EXERCISE AIM. Please retype every entry below, keeping it exactly the same.

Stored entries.
-=-=-=-=-

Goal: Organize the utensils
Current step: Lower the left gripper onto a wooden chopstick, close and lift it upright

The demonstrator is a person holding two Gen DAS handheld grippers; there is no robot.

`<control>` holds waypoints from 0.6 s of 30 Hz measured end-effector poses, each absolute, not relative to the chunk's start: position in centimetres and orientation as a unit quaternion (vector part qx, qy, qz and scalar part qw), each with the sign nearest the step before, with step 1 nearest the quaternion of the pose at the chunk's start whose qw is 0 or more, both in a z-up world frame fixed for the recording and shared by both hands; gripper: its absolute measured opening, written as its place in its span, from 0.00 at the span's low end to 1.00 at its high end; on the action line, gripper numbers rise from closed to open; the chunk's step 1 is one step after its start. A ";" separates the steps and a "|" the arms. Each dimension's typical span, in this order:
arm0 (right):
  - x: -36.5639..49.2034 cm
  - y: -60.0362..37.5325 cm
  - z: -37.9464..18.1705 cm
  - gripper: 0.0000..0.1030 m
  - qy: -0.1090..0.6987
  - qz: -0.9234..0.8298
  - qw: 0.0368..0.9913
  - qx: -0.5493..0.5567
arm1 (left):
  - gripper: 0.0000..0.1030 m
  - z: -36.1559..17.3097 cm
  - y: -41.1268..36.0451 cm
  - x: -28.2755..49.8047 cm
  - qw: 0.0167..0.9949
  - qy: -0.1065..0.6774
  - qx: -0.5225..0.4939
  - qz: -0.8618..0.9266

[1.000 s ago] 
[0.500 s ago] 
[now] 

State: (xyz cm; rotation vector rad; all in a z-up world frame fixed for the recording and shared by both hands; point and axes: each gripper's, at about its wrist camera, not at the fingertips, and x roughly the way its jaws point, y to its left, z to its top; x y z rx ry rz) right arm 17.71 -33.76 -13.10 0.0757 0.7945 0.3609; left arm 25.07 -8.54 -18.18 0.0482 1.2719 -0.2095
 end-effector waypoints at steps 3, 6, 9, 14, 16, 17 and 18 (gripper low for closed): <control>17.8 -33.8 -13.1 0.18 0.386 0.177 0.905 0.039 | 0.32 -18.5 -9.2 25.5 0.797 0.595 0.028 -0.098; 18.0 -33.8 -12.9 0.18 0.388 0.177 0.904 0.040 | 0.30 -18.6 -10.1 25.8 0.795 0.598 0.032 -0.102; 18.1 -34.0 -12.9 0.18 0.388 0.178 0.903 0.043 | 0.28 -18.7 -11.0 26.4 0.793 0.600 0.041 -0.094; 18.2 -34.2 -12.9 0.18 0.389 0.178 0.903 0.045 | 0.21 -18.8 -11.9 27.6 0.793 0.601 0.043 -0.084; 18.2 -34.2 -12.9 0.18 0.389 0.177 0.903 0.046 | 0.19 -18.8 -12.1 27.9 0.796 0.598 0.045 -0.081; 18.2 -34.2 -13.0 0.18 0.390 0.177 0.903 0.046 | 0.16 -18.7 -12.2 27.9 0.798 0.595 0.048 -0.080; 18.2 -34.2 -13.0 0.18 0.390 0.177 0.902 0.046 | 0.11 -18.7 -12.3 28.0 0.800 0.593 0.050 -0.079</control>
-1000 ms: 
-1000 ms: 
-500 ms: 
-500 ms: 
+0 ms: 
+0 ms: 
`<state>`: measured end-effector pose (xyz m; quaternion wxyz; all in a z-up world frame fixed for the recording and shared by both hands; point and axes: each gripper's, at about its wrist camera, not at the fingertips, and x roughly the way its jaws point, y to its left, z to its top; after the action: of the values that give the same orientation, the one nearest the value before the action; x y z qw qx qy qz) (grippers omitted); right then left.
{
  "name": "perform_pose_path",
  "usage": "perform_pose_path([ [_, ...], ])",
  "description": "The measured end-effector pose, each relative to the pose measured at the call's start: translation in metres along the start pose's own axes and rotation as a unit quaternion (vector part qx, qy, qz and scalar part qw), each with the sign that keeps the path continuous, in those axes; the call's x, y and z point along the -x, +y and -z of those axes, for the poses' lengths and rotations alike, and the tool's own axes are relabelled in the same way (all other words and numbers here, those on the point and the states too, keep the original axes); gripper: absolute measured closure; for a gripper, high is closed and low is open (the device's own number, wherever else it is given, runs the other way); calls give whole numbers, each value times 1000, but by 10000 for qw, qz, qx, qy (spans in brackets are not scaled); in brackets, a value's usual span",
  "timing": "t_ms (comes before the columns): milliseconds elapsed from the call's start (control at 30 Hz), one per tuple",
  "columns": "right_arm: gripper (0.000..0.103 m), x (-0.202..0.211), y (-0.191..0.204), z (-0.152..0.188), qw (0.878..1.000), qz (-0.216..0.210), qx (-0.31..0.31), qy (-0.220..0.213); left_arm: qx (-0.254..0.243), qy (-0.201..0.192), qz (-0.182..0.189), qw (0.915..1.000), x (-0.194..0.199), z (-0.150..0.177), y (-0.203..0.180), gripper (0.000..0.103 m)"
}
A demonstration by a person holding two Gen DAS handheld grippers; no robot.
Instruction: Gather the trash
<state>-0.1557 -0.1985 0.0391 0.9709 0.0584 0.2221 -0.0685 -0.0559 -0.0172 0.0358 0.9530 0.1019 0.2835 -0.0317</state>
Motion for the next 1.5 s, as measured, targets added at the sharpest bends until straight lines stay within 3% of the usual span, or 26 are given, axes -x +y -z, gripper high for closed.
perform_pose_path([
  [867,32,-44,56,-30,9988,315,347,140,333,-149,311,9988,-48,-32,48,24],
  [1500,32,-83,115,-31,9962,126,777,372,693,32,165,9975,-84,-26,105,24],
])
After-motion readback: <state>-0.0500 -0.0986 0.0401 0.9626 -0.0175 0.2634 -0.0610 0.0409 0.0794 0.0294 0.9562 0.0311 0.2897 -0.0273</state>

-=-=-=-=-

SOLUTION BELOW.
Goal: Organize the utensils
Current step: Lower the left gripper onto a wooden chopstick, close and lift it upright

The demonstrator is a person holding two Gen DAS handheld grippers; there is no robot.

`<control>` holds waypoints from 0.6 s of 30 Hz measured end-effector poses, each absolute, not relative to the chunk's start: position in centimetres and orientation as a unit quaternion (vector part qx, qy, qz and scalar part qw), each with the sign nearest the step before, with step 1 nearest the quaternion of the pose at the chunk's start whose qw is 0 or more, both in a z-up world frame fixed for the recording and shared by both hands; gripper: its absolute measured opening, written as its place in its span, from 0.00 at the span's low end to 1.00 at its high end; on the action line, gripper numbers rise from closed to open; the chunk's step 1 is one step after its start. A ";" separates the steps and a "|" the arms. Each dimension's typical span, in this order:
arm0 (right):
  - x: -36.5639..49.2034 cm
  - y: -60.0362..37.5325 cm
  - z: -37.9464..18.1705 cm
  - gripper: 0.0000..0.1030 m
  - qy: -0.1090..0.6987
  - qz: -0.9234..0.8298
  - qw: 0.0368..0.9913
  - qx: -0.5493..0.5567
arm1 (left):
  - gripper: 0.0000..0.1030 m
  - z: -36.1559..17.3097 cm
  - y: -41.1268..36.0451 cm
  - x: -28.2755..49.8047 cm
  - qw: 0.0167..0.9949
  - qy: -0.1065..0.6774
  - qx: -0.5225..0.4939
  - qz: -0.8618..0.9266

[1.000 s ago] 
[0.500 s ago] 
[now] 

State: (xyz cm; rotation vector rad; all in a z-up world frame fixed for the recording and shared by both hands; point and axes: each gripper's, at about its wrist camera, not at the fingertips, and x roughly the way its jaws point, y to its left, z to its top; x y z rx ry rz) right arm 17.71 -33.76 -13.10 0.0757 0.7945 0.3609; left arm 25.07 -8.54 -18.18 0.0482 1.2719 -0.2095
 end-effector waypoints at steps 3, 6, 9, 14, 16, 17 and 18 (gripper low for closed): <control>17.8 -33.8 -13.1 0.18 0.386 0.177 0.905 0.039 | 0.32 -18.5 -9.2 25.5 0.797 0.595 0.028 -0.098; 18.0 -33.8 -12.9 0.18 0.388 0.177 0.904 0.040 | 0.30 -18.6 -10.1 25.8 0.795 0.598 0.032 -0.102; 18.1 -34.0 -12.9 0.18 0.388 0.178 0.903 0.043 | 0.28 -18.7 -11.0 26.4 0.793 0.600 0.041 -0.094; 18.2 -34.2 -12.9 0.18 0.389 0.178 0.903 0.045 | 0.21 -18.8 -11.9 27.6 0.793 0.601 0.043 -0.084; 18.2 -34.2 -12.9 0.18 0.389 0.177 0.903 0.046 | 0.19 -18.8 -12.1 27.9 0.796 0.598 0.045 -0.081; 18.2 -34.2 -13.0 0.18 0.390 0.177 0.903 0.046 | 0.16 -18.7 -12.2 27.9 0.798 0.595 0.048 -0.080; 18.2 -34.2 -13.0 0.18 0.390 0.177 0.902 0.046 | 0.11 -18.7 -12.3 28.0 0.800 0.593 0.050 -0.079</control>
-1000 ms: 
-1000 ms: 
-500 ms: 
-500 ms: 
+0 ms: 
+0 ms: 
`<state>`: measured end-effector pose (xyz m; quaternion wxyz; all in a z-up world frame fixed for the recording and shared by both hands; point and axes: each gripper's, at about its wrist camera, not at the fingertips, and x roughly the way its jaws point, y to its left, z to its top; after the action: of the values that give the same orientation, the one nearest the value before the action; x y z qw qx qy qz) (grippers omitted); right then left.
{
  "name": "perform_pose_path",
  "usage": "perform_pose_path([ [_, ...], ])",
  "description": "The measured end-effector pose, each relative to the pose measured at the call's start: translation in metres along the start pose's own axes and rotation as a unit quaternion (vector part qx, qy, qz and scalar part qw), each with the sign that keeps the path continuous, in those axes; the call's x, y and z point along the -x, +y and -z of those axes, for the poses' lengths and rotations alike, and the tool's own axes are relabelled in the same way (all other words and numbers here, those on the point and the states too, keep the original axes); gripper: absolute measured closure; for a gripper, high is closed and low is open (the device's own number, wherever else it is given, runs the other way); calls give whole numbers, each value times 1000, but by 10000 for qw, qz, qx, qy (spans in brackets are not scaled); in brackets, a value's usual span",
  "timing": "t_ms (comes before the columns): milliseconds elapsed from the call's start (control at 30 Hz), one per tuple",
  "columns": "right_arm: gripper (0.000..0.103 m), x (-0.202..0.211), y (-0.191..0.204), z (-0.152..0.188), qw (0.878..1.000), qz (-0.216..0.210), qx (-0.31..0.31), qy (-0.220..0.213); left_arm: qx (-0.254..0.243), qy (-0.201..0.192), qz (-0.182..0.189), qw (0.915..1.000), x (-0.194..0.199), z (-0.150..0.177), y (-0.203..0.180), gripper (0.000..0.103 m)"
}
A demonstration by a person holding two Gen DAS handheld grippers; no robot.
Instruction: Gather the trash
<state>-0.1557 -0.1985 0.0391 0.9709 0.0584 0.2221 -0.0685 -0.0559 -0.0172 0.0358 0.9530 0.1019 0.2835 -0.0317</state>
Motion for the next 1.5 s, as measured, targets added at the sharpest bends until straight lines stay within 3% of the usual span, or 26 are given, axes -x +y -z, gripper high for closed.
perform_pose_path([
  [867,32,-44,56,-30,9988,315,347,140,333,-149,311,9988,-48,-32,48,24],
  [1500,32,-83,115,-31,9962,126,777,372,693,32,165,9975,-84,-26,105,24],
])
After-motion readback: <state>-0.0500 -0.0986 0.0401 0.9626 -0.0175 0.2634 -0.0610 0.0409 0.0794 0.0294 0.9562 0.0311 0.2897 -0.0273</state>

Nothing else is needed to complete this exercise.